President RIMAN, Mr. Magnus Nnoka stated this while speaking at the 20th Annual International Conference of the Risk Management Association of Nigeria, where stakeholders gathered to deliberate on ‘Risk Management in a Digital Era.’
Nnoka said: “The rise in digital assets and channels consequently lead to emerging and evolving risk types, therefore, we are seeing increasing digitisation of risk. Even as organisation seek increasing digitisation, we can readily identify few of the drawbacks on this journey, these include Legacy Information asset, organizational culture, data quality, dearth of requisite talent and complexity of organizational structure.”
He noted that in the digital era, risk management professionals should be required to review and reshape their mandate and roles, develop digitally driven mindset and capacity to provide faster, more forward-looking, and deeper insights in driving the new working environment.
He added: “Furthermore, concerns have been raised not by a few, that technological innovation or digitalization specifically in the banking sector appear to be concentrated mostly on customer-facing journeys such as online banking and marketing and the activities that support these journeys such as customer onboarding, customer servicing and resolution of complaints.
“It is my submission that Managing risk in a digital era should be supported by adequate and appropriate investment in digitalisation of risk management Digital risk transformations should be pursued intentionally by organisations It will be increasingly challenging for risk management approach to stay analog while customer-facing activities and operations race ahead into digital.”
In his keynote address, Managing Director of First Bank of Nigeria Limited, Mr.

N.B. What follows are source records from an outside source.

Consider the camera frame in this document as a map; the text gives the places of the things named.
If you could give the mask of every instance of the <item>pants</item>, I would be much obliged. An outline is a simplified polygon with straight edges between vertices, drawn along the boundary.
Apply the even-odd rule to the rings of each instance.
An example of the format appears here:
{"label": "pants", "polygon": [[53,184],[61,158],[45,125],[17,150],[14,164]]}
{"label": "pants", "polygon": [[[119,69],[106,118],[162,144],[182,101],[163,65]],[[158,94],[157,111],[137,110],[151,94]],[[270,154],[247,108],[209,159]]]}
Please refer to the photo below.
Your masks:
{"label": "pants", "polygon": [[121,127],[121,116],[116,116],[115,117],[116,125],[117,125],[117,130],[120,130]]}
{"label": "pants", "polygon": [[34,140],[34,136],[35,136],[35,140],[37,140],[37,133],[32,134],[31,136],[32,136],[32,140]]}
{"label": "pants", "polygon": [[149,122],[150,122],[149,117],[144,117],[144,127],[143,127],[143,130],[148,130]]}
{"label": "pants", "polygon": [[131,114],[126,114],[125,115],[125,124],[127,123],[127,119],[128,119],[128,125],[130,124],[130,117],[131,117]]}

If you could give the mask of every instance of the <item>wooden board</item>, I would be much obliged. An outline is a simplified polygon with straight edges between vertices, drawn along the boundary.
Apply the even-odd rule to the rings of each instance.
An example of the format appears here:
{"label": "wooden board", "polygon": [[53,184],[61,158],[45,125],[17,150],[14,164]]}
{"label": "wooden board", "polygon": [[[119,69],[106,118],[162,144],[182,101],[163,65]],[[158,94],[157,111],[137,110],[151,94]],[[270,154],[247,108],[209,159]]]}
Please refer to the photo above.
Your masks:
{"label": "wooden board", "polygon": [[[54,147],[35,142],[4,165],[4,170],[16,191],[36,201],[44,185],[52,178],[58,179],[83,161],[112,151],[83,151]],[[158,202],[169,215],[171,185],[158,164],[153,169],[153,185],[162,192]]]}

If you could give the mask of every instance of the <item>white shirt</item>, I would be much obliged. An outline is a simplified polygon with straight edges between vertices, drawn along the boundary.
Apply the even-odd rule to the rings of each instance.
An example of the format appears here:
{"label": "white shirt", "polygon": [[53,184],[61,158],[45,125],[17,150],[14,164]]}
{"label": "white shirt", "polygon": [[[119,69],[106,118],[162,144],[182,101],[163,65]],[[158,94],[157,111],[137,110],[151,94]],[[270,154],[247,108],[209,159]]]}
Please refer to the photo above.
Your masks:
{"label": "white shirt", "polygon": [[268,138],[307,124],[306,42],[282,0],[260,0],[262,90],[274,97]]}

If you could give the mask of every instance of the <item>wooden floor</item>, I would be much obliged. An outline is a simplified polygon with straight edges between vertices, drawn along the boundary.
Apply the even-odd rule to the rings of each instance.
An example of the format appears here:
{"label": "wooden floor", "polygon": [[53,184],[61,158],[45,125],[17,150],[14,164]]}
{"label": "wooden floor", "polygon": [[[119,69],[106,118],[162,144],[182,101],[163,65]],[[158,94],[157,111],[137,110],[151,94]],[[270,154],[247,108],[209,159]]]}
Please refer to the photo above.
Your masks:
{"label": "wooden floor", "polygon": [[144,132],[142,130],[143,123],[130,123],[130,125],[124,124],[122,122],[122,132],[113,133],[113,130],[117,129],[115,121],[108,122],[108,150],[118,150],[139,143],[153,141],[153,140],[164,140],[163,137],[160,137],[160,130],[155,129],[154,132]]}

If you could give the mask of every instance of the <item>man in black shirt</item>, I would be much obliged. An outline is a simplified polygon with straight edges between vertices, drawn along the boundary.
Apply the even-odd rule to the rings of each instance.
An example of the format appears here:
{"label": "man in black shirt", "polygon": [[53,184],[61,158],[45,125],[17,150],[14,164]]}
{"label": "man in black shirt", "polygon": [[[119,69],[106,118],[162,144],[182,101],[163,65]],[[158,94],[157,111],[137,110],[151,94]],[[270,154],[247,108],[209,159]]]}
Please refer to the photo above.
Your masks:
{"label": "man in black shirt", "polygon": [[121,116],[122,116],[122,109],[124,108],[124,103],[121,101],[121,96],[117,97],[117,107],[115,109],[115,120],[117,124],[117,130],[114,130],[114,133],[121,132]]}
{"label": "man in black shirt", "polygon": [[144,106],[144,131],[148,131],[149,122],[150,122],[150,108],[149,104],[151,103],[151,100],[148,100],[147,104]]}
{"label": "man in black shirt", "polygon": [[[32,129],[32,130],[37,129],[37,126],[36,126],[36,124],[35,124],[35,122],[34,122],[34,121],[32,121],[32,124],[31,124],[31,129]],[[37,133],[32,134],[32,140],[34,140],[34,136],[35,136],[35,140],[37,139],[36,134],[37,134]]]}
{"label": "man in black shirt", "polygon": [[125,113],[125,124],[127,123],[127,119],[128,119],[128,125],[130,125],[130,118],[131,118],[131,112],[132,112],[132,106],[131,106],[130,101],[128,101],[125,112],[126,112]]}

Adesola Adeduntan said risk managers should be well equipped to better manage emerging risks in a digital world.
Adeduntan who was represented by Group Executive Treasury & International Banking Group of First Bank, Mr. Ini Ebong said risk leaders are expected to provide the required support that will enable their organizations to remain resilient amidst uncertainties and growing complexities in an operating business environment.

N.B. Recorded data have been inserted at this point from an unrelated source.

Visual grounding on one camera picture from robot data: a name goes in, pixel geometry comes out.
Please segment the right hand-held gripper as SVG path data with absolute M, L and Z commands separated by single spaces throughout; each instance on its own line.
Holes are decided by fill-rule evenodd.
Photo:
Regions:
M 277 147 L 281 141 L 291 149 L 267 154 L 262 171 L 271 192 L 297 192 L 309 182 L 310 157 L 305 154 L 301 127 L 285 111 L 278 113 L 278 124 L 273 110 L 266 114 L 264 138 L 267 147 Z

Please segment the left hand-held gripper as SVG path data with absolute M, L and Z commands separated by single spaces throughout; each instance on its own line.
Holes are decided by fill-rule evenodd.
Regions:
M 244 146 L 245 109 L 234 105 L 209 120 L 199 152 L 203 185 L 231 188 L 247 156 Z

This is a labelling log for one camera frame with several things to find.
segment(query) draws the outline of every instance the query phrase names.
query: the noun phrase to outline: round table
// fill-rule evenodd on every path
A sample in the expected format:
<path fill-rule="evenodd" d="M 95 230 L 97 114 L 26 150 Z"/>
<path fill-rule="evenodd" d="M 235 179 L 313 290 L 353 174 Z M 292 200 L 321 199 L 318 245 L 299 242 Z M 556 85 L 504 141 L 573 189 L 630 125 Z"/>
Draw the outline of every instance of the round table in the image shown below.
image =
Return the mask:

He said: “Given that digital technology has become an integral part of most businesses especially financial services businesses, risk leaders will need to be well equipped to better manage the emerging risks in the digital era. Risk leaders are expected to provide the required support that will enable their organizations to remain resilient amidst uncertainties and the growing complexities in the operating and business environments.
“Today’s risk management function must have a seat at the table be involved in the digital transformation journey, from strategy to implementation as risk leaders and professionals need to be active players in setting the organization’s technology and digital vision being an interested spectator is not an option. The risk function will need to have a far greater share of digital-savvy people with fluency in the language of both risk and the business, operating within an agile culture that values innovation and experimentation.”

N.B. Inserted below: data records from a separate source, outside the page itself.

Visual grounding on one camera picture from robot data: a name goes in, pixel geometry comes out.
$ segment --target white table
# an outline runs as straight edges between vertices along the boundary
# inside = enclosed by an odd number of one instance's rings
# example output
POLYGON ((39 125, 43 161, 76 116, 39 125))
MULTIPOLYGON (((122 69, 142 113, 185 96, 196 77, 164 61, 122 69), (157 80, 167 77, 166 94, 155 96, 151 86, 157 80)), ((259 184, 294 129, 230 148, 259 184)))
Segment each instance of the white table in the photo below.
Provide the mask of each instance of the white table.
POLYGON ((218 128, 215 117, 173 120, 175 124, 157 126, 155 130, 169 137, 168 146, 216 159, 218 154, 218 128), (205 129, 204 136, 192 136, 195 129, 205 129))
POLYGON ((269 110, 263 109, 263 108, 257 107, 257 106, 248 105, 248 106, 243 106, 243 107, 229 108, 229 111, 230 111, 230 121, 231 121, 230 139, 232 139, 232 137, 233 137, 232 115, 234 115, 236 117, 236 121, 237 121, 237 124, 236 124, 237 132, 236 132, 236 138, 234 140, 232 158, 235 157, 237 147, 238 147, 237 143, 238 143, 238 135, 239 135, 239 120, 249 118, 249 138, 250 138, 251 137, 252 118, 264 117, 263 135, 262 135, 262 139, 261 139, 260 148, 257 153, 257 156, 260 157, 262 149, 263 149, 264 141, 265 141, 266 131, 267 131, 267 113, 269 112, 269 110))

He further added that risk leaders need to proactively adapt to a fast-changing risk environment manage through, recover from disruptions, forecast and mitigate the potential risks in the digital era.
“Risk leaders must remain focused on repositioning the risk function to safeguard growth and spend more time on value-adding activities and risk leaders need to investment in the right tools, technology and techniques to be better equipped in identifying and navigating threats faster and more effectively in a digital era, ”he added.